Cosa sapere prima di fare un piercing?
Domanda di: Matilde Parisi | Ultimo aggiornamento: 5 luglio 2026Valutazione: 5/5 (42 voti)
Prima di fare un piercing, è fondamentale scegliere uno studio professionale e igienicamente sicuro, verificando l'uso di aghi monouso e strumenti sterilizzati in autoclave. Informarsi sui rischi di infezione, conoscere i tempi di guarigione, valutare le allergie ai materiali (come il titanio) e seguire le istruzioni per la cura post-procedura (after-care) sono passaggi cruciali.
Cose da sapere prima di fare un piercing?
Cosa considerare prima di fare un Piercing
Un piercing non è una semplice perforazione della pelle: se chi lo esegue non è un professionista e/o non fa riferimento alle linee guida ministeriali relative alle norme igieniche di tale pratica, è sconsigliabile procedere.
Cosa non fare dopo aver fatto un piercing?
Non sfregare, toccare o grattare il piercing appena fatto. A partire dal giorno dopo, segui queste regole: NON toccare il piercing, soprattutto con le mani sporche. Se ha necessità di toccarlo per qualsiasi motivo, disinfettale prima.
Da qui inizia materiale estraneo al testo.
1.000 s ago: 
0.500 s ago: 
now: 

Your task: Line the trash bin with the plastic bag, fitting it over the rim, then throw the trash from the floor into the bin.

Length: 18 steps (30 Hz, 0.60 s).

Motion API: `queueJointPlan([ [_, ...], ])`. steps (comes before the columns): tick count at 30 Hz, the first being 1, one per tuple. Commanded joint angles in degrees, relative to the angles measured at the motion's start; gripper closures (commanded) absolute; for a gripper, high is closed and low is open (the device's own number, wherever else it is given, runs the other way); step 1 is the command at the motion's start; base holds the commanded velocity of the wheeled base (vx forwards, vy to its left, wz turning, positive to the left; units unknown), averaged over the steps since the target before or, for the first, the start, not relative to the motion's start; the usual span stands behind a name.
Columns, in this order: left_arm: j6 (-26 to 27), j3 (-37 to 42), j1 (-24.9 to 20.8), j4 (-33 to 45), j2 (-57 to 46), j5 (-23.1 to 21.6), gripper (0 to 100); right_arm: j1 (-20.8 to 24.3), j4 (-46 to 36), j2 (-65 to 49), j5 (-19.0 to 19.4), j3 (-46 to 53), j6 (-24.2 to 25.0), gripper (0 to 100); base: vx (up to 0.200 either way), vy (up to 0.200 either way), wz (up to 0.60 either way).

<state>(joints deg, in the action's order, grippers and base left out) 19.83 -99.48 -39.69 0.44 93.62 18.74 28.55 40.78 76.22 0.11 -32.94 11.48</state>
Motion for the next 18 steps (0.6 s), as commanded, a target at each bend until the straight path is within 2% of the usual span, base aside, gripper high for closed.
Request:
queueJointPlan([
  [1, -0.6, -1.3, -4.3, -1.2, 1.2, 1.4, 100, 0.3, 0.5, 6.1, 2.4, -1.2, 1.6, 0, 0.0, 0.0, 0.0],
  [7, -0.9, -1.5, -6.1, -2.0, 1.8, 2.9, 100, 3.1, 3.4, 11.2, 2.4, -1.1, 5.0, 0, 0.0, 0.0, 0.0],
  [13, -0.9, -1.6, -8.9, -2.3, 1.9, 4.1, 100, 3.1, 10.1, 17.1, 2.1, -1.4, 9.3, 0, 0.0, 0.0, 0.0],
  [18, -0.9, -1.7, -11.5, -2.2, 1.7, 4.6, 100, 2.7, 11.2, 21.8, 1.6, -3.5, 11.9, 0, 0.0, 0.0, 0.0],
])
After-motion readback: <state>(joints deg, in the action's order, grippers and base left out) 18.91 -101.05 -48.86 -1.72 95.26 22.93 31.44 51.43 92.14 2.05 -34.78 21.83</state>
Qual è il piercing più a rischio?
I piercing più pericolosi includono lo "Snake Eyes" (lingua) per rischio di danni ai denti e linguaggio, quelli alla cartilagine dell'orecchio (helix, tragus) per infezioni croniche a causa della scarsa vascolarizzazione, i genitali per rischio infezioni/lacerazioni, e la lingua in generale per sanguinamento, problemi a denti/gengive e parola. Anche i piercing "surface" (sotto pelle) e quelli in zone molto mobili (mani) sono rischiosi.
Qual è l'età giusta per fare un piercing?
Piercing e legge: cosa dice la normativa italiana
In Italia, la normativa è molto chiara: Sotto i 14 anni: è consentito solo il piercing ai lobi. Dai 14 ai 18 anni: è possibile fare altri tipi di piercing, ma solo con un genitore presente fisicamente.